Lets reduce this problem to a simpler one so that its easier to think of a solution.

Suppose there are \(N\) number of very very tiny balls in the tank. And a single ball is replaced at random at each timestep \(\Delta t\). Now you can immediately tell that if I keep track of a single specific ball, say I colour only one of the \(N\) balls with blue colour, then the chance of that blue ball being replaced in the first step is \(\frac 1 {N}\). So, on average it takes \(N\) steps for the ball to get replaced.

To make the last statement rigorous, you'll have to use binomial distribution and find the average. But we will leave that part for now.
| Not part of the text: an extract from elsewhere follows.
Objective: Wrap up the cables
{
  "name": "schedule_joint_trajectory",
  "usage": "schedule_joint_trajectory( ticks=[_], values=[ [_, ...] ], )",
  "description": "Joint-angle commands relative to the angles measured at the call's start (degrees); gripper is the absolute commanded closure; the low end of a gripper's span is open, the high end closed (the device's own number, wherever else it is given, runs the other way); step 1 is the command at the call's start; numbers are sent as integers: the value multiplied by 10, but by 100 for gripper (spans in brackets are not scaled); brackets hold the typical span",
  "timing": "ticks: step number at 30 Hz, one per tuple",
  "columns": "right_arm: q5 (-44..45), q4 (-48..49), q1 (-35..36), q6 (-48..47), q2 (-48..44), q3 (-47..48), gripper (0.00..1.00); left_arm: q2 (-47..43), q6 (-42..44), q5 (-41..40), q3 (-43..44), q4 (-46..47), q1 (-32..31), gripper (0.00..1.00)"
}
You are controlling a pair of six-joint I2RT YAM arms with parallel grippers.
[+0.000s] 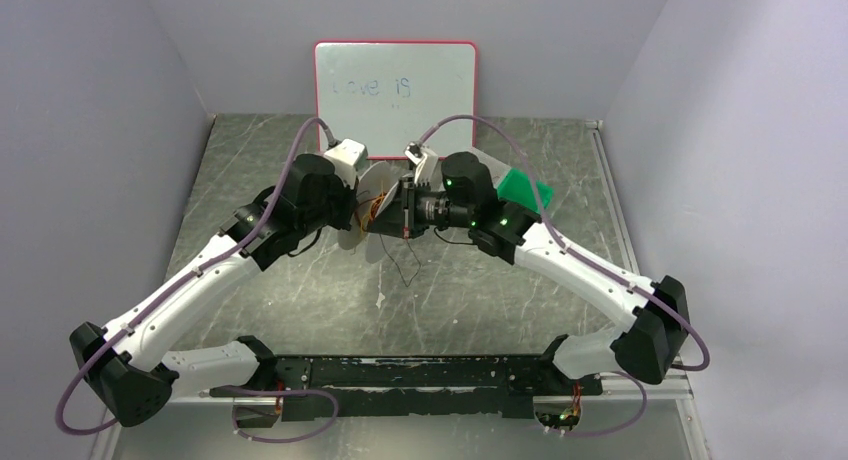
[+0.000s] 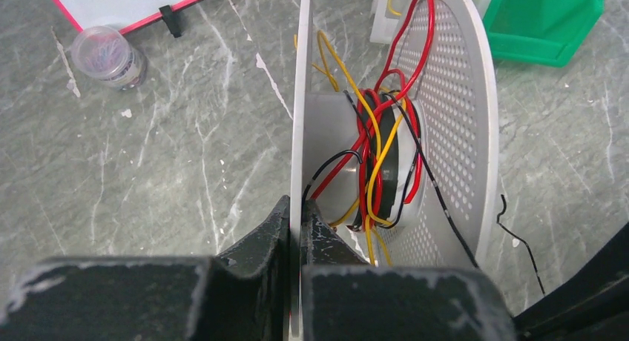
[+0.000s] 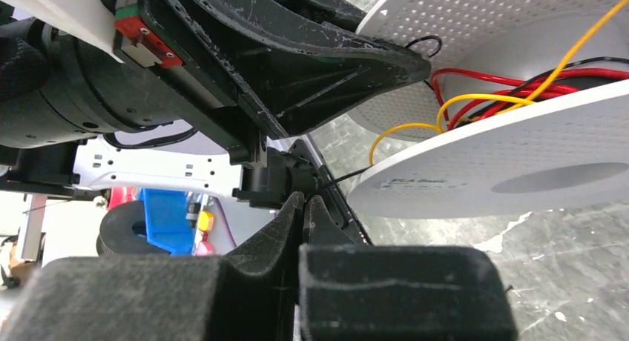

So, for discrete case we know it takes on average \(N\) steps to replace an specific ball, so on average age of any given ball would be \(N\Delta t\). Now, the continuous case is just like the discrete case but with infinite balls and infinitesimal time interval. And instead of asking age of a single ball we can ask what the age of a small volume of sludge \(\Delta V\) is?. For this imagine that the tank consists of \(N = \frac{V}{\Delta V}\) number of such small volumes. The average life of such small volume would be

\begin{align} N\Delta t &= \frac {V}{\Delta V} \Delta t \\ &= V \frac{1} {\Delta V / \Delta t} \end{align}

Now in the limit \(\Delta t \rightarrow 0\), \(\frac{\Delta V}{\Delta t} \rightarrow Q\) where \(Q\) is the rate with which the sludge is being replaced. So, the average age of sludge in the tank is

\begin{equation} \textrm{Avg. Age} = \frac {V} {Q} \end{equation}